Below are lines of data, and only some are wanted. Please repeat exactly those from the line that has "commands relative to" through the line that has "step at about".

= Beginning of Section =

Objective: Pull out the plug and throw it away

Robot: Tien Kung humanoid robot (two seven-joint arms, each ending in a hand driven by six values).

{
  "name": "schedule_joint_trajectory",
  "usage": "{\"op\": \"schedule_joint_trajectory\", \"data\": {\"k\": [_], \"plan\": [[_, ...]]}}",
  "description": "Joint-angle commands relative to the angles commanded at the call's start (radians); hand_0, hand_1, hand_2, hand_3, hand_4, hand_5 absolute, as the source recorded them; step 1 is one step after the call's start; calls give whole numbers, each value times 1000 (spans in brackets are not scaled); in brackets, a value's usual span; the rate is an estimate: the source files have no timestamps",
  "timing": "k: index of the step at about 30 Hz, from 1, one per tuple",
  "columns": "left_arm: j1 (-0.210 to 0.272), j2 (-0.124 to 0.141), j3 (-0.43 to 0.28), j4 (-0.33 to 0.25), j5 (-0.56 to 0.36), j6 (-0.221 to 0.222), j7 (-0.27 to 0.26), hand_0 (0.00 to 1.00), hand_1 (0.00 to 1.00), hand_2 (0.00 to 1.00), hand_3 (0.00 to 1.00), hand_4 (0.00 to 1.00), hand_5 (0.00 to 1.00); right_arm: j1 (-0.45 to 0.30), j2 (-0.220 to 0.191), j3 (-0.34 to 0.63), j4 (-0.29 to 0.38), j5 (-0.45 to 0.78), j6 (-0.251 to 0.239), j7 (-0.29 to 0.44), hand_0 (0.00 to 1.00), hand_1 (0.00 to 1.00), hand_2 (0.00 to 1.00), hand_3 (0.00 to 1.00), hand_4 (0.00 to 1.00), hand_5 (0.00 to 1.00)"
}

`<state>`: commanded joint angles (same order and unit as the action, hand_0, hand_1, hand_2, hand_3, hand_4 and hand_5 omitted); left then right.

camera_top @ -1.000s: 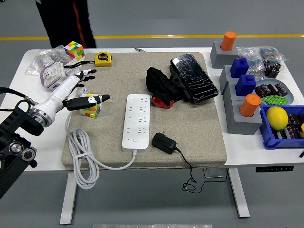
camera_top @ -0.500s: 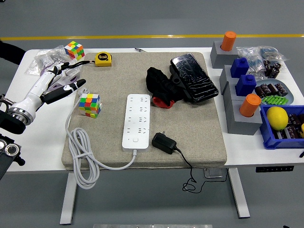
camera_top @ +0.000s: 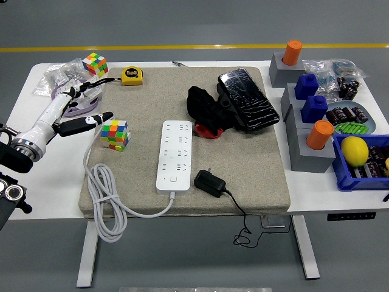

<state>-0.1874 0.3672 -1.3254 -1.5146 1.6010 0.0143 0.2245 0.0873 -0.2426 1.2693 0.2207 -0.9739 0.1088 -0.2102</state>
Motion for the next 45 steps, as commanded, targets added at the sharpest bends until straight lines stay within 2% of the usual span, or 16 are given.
{"op": "schedule_joint_trajectory", "data": {"k": [7,18,45], "plan": [[6,-4,-32,-6,5,-1,-1,869,973,992,998,955,548,1,3,9,1,-2,0,1,658,696,705,674,998,494],[2,-13,-45,-10,7,-6,3,868,968,991,998,954,546,1,-3,14,1,-1,-2,-1,659,696,705,674,998,497],[-6,-5,-46,-25,5,-8,1,867,968,990,998,953,544,7,-2,11,10,4,-4,0,658,696,705,674,998,500]]}}
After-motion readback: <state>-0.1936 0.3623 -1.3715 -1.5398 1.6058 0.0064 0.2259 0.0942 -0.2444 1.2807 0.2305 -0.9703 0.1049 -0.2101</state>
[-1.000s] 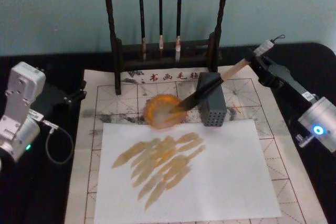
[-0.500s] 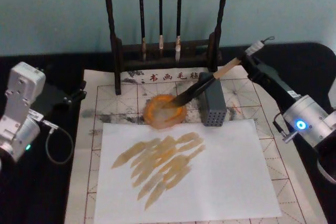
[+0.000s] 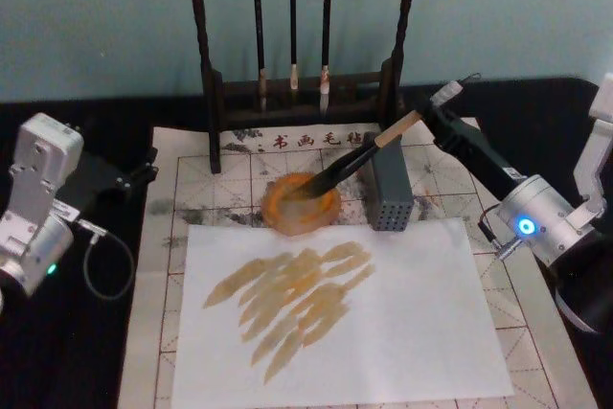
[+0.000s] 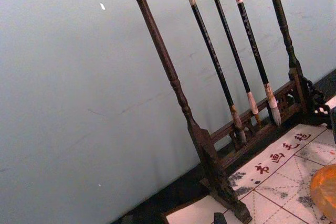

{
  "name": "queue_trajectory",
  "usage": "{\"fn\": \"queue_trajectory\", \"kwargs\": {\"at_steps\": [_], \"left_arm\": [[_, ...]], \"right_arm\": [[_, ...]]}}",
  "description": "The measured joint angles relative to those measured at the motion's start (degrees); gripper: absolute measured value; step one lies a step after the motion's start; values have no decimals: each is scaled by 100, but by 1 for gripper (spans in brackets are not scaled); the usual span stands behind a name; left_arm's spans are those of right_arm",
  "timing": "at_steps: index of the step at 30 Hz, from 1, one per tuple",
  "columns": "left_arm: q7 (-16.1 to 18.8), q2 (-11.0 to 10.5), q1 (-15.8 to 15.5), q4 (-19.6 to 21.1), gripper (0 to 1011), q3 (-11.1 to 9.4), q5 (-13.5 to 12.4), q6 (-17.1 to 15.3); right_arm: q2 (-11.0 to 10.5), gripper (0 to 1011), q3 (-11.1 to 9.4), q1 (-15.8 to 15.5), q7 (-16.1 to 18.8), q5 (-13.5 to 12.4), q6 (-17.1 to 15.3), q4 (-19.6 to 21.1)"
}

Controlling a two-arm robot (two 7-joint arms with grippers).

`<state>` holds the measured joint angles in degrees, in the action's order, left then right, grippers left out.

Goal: Pick up the brush from the inkstone, write on the paper, then place the brush back to its original position.

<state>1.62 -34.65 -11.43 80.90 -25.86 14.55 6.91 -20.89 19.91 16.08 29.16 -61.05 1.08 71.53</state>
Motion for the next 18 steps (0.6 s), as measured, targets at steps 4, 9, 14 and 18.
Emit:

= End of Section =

*Your response*.
  "description": "Joint-angle commands relative to the angles commanded at the call's start (radians); hand_0, hand_1, hand_2, hand_3, hand_4, hand_5 absolute, as the source recorded them; step 1 is one step after the call's start; calls give whole numbers, each value times 1000 (spans in brackets are not scaled); in brackets, a value's usual span; the rate is an estimate: the source files have no timestamps",
  "timing": "k: index of the step at about 30 Hz, from 1, one per tuple",

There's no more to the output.